I'll try the 2nd one since it looks shorter...

Now I'm going to justify that 1.05g precipitate is mostly pure BaSO4. (assuming there's no presence of ions such as Ag or Pb that can lead to the precipitation of AgCl and PbCl2)

In the step of dissolving ground fertiliser in de-ionised water, only insoluble salts are filtered off. (assuming there's no Ca or Ba as well) So you have a solution of sulfate, probably carbonate and chloride.
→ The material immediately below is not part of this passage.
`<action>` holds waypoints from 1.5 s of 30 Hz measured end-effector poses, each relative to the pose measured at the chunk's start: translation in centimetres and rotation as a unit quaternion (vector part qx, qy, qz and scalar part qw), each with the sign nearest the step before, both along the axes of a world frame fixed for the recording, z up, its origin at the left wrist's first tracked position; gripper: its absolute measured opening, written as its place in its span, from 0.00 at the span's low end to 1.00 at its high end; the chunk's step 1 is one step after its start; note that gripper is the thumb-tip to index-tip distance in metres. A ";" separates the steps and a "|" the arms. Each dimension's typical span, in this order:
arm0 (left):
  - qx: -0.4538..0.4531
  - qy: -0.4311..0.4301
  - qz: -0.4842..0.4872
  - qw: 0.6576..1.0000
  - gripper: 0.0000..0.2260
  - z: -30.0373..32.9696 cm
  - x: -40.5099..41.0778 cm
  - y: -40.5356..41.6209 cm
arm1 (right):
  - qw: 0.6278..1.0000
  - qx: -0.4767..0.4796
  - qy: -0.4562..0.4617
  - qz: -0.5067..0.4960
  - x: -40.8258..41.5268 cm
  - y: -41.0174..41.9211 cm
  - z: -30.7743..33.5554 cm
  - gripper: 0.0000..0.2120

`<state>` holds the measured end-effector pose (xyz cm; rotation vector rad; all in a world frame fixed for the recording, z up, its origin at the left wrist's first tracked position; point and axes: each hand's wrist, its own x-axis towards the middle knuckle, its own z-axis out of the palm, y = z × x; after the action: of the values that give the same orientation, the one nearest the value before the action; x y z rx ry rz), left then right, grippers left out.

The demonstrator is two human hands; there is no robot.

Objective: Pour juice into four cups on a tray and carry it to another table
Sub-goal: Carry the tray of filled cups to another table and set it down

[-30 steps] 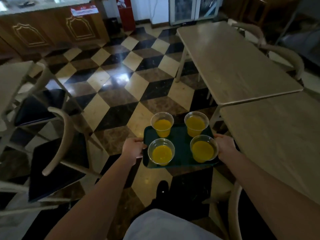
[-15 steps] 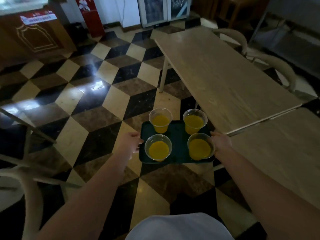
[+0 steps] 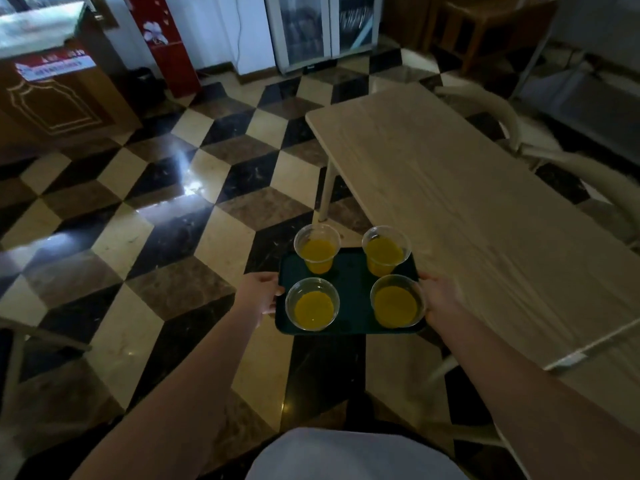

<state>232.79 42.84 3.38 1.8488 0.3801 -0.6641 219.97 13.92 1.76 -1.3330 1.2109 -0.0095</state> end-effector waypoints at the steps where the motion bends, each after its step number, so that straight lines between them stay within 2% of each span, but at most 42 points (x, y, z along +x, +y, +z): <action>1: 0.001 0.001 -0.002 1.000 0.13 0.1 1.5 -0.5 | 1.000 -0.002 -0.002 -0.003 1.2 -0.2 0.8 0.12; 3: 0.004 0.007 -0.011 1.000 0.15 0.2 5.1 -1.7 | 1.000 0.004 -0.004 -0.018 4.2 -0.8 1.7 0.09; 9: 0.001 0.002 -0.045 0.999 0.13 0.5 17.8 -6.5 | 0.999 0.011 -0.017 -0.044 13.8 -4.3 2.2 0.14; 15: 0.012 -0.013 -0.134 0.991 0.12 0.1 31.0 -12.3 | 0.987 0.014 -0.041 -0.154 22.4 -6.9 1.8 0.12; 17: 0.012 -0.019 -0.176 0.984 0.15 0.4 34.5 -14.4 | 0.981 0.000 -0.040 -0.188 24.4 -7.5 2.0 0.10; 22: 0.010 -0.021 -0.258 0.966 0.13 1.4 42.1 -20.8 | 0.962 0.003 -0.042 -0.270 28.4 -9.7 2.1 0.11; 27: 0.026 -0.011 -0.330 0.944 0.11 0.7 46.2 -27.9 | 0.936 0.017 -0.028 -0.350 30.2 -12.7 1.1 0.16; 30: 0.052 0.002 -0.383 0.922 0.13 -0.4 47.1 -32.0 | 0.923 0.019 -0.025 -0.384 30.3 -14.6 0.2 0.19; 32: 0.039 0.029 -0.394 0.918 0.15 -1.4 47.6 -34.8 | 0.913 0.022 -0.029 -0.406 30.3 -15.9 -0.5 0.19; 45: 0.054 0.046 -0.482 0.873 0.19 -4.3 47.3 -46.6 | 0.857 0.050 -0.016 -0.513 28.6 -20.7 -2.5 0.18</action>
<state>280.10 -3.80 -0.97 2.0635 -0.5212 -1.4200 248.55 -6.74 -0.73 -0.4604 1.7364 -0.7167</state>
When adding HCl and boil, sulfates and chlorides don't react but only carbonates. Boiling is the assuring any CO2 formed is released. This increases the purity of BaSO4 precipitate by preventing the formation of BaCO3. (What I'm saying can be marginal because even if BaCO3 is formed, excess HCl converts it immediately to CO2 gas anyway).

Chlorides don't react with BaCl2 (of course) so it doesn't affect.

After filtering, only BaSO4 is presence to a high purity (demonstrated above that no other precipitate can be formed).

number of mol of BaSO4: 1.05/(137.3+32.1+64)=4.4987...*10^-3 (app.)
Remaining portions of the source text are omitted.